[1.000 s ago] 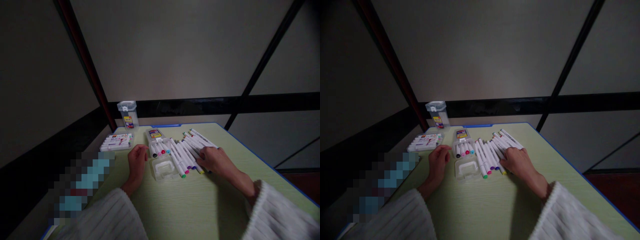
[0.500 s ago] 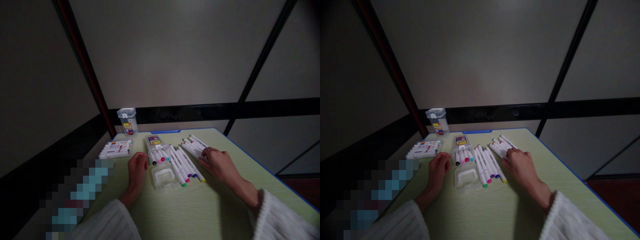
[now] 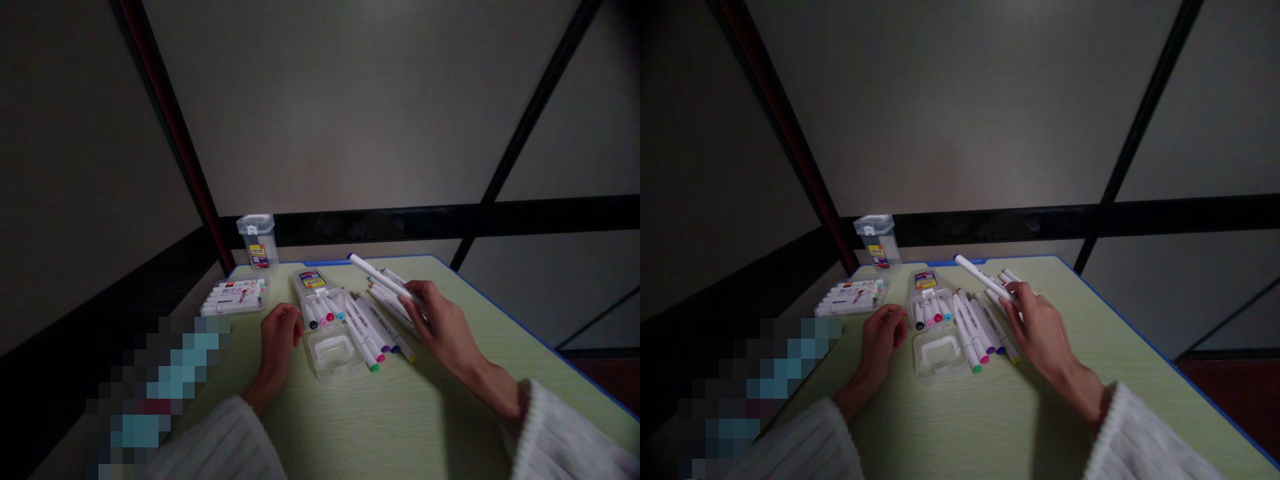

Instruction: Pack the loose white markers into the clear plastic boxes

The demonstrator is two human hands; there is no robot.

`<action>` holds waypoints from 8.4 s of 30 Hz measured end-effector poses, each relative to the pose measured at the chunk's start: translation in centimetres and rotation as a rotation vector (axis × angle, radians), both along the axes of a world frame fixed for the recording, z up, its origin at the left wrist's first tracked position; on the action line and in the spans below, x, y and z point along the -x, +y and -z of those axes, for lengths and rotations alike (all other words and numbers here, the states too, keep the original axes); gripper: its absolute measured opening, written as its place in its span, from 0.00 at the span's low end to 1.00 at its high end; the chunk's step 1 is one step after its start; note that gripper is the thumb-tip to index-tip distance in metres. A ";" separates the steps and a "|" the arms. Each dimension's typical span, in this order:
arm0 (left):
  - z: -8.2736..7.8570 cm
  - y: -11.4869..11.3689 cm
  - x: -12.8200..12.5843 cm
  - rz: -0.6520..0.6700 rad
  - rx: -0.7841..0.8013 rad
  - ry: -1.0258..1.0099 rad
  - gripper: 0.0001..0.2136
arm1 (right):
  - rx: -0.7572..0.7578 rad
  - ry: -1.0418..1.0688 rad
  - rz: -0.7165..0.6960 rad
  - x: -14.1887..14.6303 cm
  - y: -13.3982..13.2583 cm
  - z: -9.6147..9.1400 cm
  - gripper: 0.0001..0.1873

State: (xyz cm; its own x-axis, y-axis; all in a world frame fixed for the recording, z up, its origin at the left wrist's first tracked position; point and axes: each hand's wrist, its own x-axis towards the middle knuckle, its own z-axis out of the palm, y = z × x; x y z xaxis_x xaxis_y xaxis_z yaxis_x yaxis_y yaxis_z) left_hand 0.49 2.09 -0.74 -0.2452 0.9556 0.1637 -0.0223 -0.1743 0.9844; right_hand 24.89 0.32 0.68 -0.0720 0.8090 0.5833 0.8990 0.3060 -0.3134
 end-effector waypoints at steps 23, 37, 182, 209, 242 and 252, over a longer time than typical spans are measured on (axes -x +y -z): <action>-0.4 -1.6 -0.4 0.185 -0.150 0.011 0.13 | -0.152 -0.273 -0.519 1.4 -0.9 0.1 0.17; -0.2 -1.7 -0.8 0.287 -0.102 0.059 0.13 | -0.066 -0.348 -0.363 0.9 -0.5 0.4 0.20; 1.3 -4.3 -1.6 0.424 -0.659 0.739 0.07 | 0.839 1.662 -0.585 5.6 -1.3 1.3 0.14; -0.9 -5.2 -1.3 0.331 -1.206 0.988 0.06 | 1.025 1.193 -0.849 6.1 -2.7 1.9 0.20; -0.6 -4.1 -1.1 0.146 -1.073 1.069 0.08 | 0.926 1.289 -0.914 6.1 -2.9 1.1 0.12; -0.2 -3.9 -0.9 0.136 -1.082 1.066 0.08 | 1.029 1.271 -0.972 5.9 -3.2 1.0 0.15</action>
State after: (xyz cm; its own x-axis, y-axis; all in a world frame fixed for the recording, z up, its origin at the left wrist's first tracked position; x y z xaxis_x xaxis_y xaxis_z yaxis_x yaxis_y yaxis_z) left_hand 1.35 -1.80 -0.55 0.5128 0.2690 0.8153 0.5183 -0.8540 -0.0443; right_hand 18.95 -2.88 -0.37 -0.6279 0.7775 0.0362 -0.3214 -0.2166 -0.9218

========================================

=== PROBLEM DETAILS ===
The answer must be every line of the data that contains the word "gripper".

=== RESPONSE ===
`<action>` holds waypoints from 8.4 s of 30 Hz measured end-effector poses, each relative to the pose measured at the chunk's start: translation in centimetres and rotation as a rotation vector (axis × angle, radians), both along the axes of a world frame fixed for the recording, z up, its origin at the left wrist's first tracked position; on the action line and in the spans below, x, y and z point along the -x, +y and -z of those axes, for lengths and rotations alike (all other words and numbers here, the states too, keep the original axes); gripper: its absolute measured opening, written as its place in its span, from 0.00 at the span's low end to 1.00 at its high end; the chunk's step 1 is one step after its start; note that gripper is the thumb-tip to index-tip distance in metres. A ";" separates the steps and a "|" the arms. Each dimension's typical span, in this order:
  - gripper: 0.0001..0.2136
  - gripper: 0.0001..0.1873

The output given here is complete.